Por quatro temporadas, "Lost" se manteve fiel à estrutura narrativa do seu primeiro episódio. A série, que acompanha os sobreviventes de um acidente de avião numa ilha aparentemente deserta e certamente fantástica, teve como sua maior tradição centrar cada capítulo em um dos membros do extenso elenco, aconpanhando tanto o que se passa na Ilha como o que o personagem cêntrico viveu antes dela. A jornada desse formato não foi impecável, mostrando sinais de cansaço no 3º ano, logo antes de eletrizar a fundação dessa ideia com a mudança dos flashes temporais para o campo do futuro, quando o quase impossível resgate dos passageiros do Oceanic 815 já havia acontecido.
Com a chegada da quinta e (deliberadamente) penúltima fase do seriado, o formato estava pronto para ir pro banco. "Lost" sempre foi complexa, mas, àquela altura, a trama em si havia se complicado de tal maneira que a saída mais apaziguadora vinda dos showrunners era contar a história de forma linear pela primeira vez. Isto é, tão linear quanto se pode quando a maior parte dos personagens se encontra pulando de forma desenfreada — e tempo marcado — através do calendário. Para quem não sabe, "Lost" foi, por um período curto e denso, do gênero de viagem no tempo.
"LaFleur", a 8ª hora da quinta temporada, não marcou só o fim definitivo desse fenômeno caótico. Por causa de um excesso de mistérios e reviravoltas, a série parecia estar em perigo de perder de vista o que tinha de mais essencial: seu foco resoluto nos personagens. Este episódio é como seu personagem-título: uma tomada de decisão firme de arrumar a bagunça que este drama virou, o que consistiu em reutilizar uma peça antiga, um homem de um histórico ALTAMENTE irresponsável, para fazer o trabalho."LaFleur" nos introduz a um Sawyer renascido sob novo pseudônimo, morando há 3 anos com outros personagens previamente perdidos, em 1977, trabalhando como Chefe de Segurança no auge da Iniciativa Dharma. O capítulo abre mão de todo o barulho para adentrar o quartel dessa enigmática empreitada, que se instalou na Ilha para conduzir todo tipo de experimento sci-fi com as propriedades mágicas do lugar. A mudança de tom é enorme: somos introduzidos aos nossos queridos andarilhos vivendo civilizadamente no centro da selva. Sob o disfarce de uma equipe naufragada, eles vasculham a Ilha procurando pelo prometido retorno dos resgatados.
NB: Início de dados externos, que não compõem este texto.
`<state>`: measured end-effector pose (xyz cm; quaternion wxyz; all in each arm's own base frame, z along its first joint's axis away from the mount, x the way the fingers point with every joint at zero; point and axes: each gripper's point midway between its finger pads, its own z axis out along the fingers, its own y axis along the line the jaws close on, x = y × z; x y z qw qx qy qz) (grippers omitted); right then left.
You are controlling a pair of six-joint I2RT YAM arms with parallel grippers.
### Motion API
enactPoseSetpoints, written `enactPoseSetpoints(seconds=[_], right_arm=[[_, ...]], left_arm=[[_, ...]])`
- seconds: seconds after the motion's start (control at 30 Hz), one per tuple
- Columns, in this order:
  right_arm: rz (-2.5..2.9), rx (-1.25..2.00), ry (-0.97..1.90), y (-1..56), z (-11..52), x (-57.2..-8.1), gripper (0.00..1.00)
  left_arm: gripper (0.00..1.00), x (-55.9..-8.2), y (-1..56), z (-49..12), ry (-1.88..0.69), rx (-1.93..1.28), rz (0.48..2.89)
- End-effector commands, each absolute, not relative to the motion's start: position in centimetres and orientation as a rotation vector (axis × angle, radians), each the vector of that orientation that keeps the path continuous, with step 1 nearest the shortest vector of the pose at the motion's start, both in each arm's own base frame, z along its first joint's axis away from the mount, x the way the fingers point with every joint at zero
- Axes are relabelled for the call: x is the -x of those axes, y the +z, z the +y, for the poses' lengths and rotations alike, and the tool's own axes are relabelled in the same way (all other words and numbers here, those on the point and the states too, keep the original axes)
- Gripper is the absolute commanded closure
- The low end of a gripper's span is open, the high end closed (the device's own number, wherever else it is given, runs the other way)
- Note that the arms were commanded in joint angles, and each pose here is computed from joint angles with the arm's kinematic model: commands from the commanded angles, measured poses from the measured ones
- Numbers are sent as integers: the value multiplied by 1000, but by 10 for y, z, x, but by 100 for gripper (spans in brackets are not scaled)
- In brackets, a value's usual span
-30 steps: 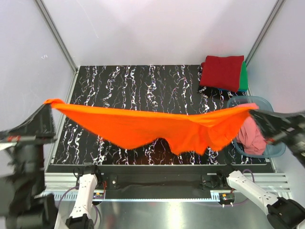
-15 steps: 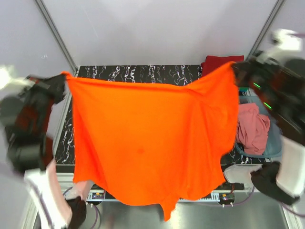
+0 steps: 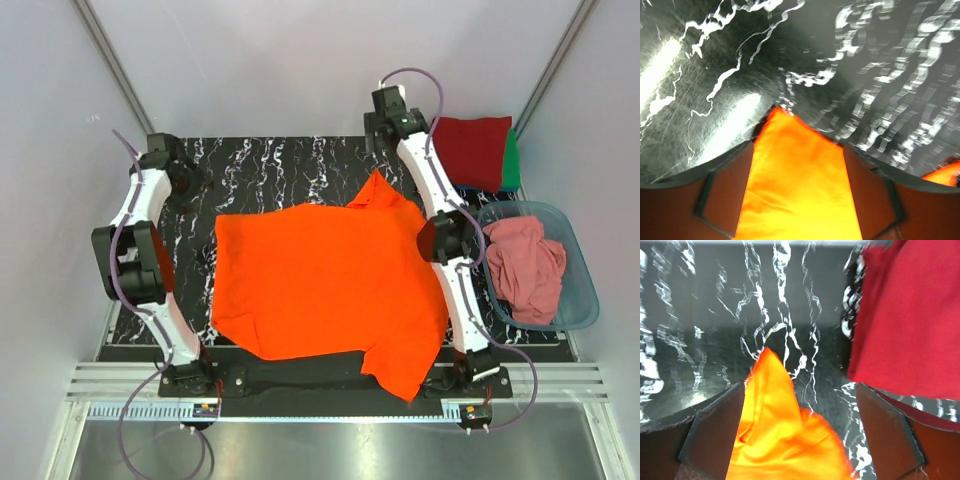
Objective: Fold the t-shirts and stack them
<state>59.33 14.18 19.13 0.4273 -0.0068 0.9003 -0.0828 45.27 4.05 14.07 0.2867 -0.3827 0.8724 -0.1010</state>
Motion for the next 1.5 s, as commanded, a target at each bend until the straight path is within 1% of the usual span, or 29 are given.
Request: enactPoseSetpoints(seconds=[0.0, 0.03, 0.07, 0.1, 0.13, 0.17, 0.2, 0.23, 0.27, 0.33, 0.37, 0.43, 0.5, 0.53, 0.57, 0.63, 0.87, 1.13, 1.47], right_arm=[[2201, -43, -188, 244, 136, -573, 0], [2201, -61, -173, 256, 134, -564, 0], [2286, -67, -181, 223, 136, -560, 0], [2308, -68, -163, 215, 138, -555, 0], [2261, -79, -109, 242, 138, -544, 0], [2309, -69, -69, 201, 146, -542, 0], [2300, -79, -31, 198, 146, -538, 0], [2226, -96, 42, 218, 149, -539, 0], [2287, -101, 59, 190, 147, -528, 0], [2323, -97, 198, 177, 156, -522, 0], [2342, -88, 231, 167, 162, -521, 0], [2390, -64, 303, 148, 174, -521, 2], [2416, -51, 382, 137, 187, -521, 3], [2430, -51, 403, 127, 192, -524, 3], [2436, -52, 421, 123, 195, -525, 3], [2462, -59, 451, 108, 202, -528, 5], [2499, -100, 508, 80, 212, -536, 9], [2522, -95, 548, 57, 221, -542, 13], [2511, -100, 597, 63, 232, -544, 16]], left_arm=[[19, -464, 198, 48, -248, 967, 2184], [17, -462, 200, 51, -222, 969, 2166], [17, -451, 199, 48, -220, 966, 2169], [18, -446, 196, 43, -225, 964, 2172], [18, -443, 196, 41, -232, 961, 2161], [18, -427, 187, 36, -237, 970, 2174], [19, -421, 183, 31, -247, 965, 2176], [19, -418, 182, 22, -266, 944, 2161], [20, -400, 157, 16, -261, 969, 2201], [20, -392, 161, 2, -295, 913, 2155], [20, -377, 139, -4, -288, 933, 2191], [21, -372, 137, -15, -323, 896, 2158], [21, -358, 116, -20, -332, 899, 2166], [21, -364, 117, -20, -351, 884, 2126], [21, -358, 104, -20, -347, 885, 2139], [22, -363, 101, -21, -360, 859, 2114], [24, -367, 62, -22, -369, 862, 2112], [26, -373, 67, -26, -422, 847, 2057], [26, -375, 68, -26, -420, 834, 2053]])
Seja Sawyer, Juliet ou Miles, ver alguém que entrou na série fazendo bagunça, extorquindo e mentindo, se acomodar a uma vida pacífica num lugar cujas cercas brancas poderiam lembrá-lo das barras de uma jaula pode parecer impossível, mas "LaFleur" propõe isso com naturalidade. Embora a mudança de Miles seja a mais "repentina", ele não tinha sido tão explorado na série; enquanto isso, Sawyer e Juliet tiveram anos de "Lost" para desenvolver nosso afeto. Ambos tão determinados a sair da Ilha, suas duas semanas restantes no local se tornaram três anos.
"LaFleur" até choca por transitar da urgência apocalíptica da temporada para uma subtrama superficialmente banal e perfeitamente doméstica. O tratamento confiante de roteiro, direção e elenco torna delinquências inofensivas do dia-a-dia (como um membro Dharma, bêbado, explodindo árvores pequenas) em verdadeiro conflito na construção de uma vida pacífica pelos personagens. Mas, como no caso da primeira paciente de Juliet a não morrer em suas mãos, os problemas que eles encontram logo são resolvidos, já que o roteiro leve serve tanto para aliviar o espectador como para mostrar uma concretização do caráter dos personagens. O processo de reintroduzí-los é perfeitamente camuflado com sua convivência saudável com os colonos da Iniciativa, algo que parece tão normal quanto é surpreendente.
O sonho de Sawyer e Juliet cairia por terra episódio por episódio a partir deste. A dedicação de Jin e LaFleur por seus antigos companheiros traria a desconfiança de seus vizinhos e tragédia aos seus lares. Por enquanto, porém, Sawyer confessa: nem se lembra mais da sua vida passada.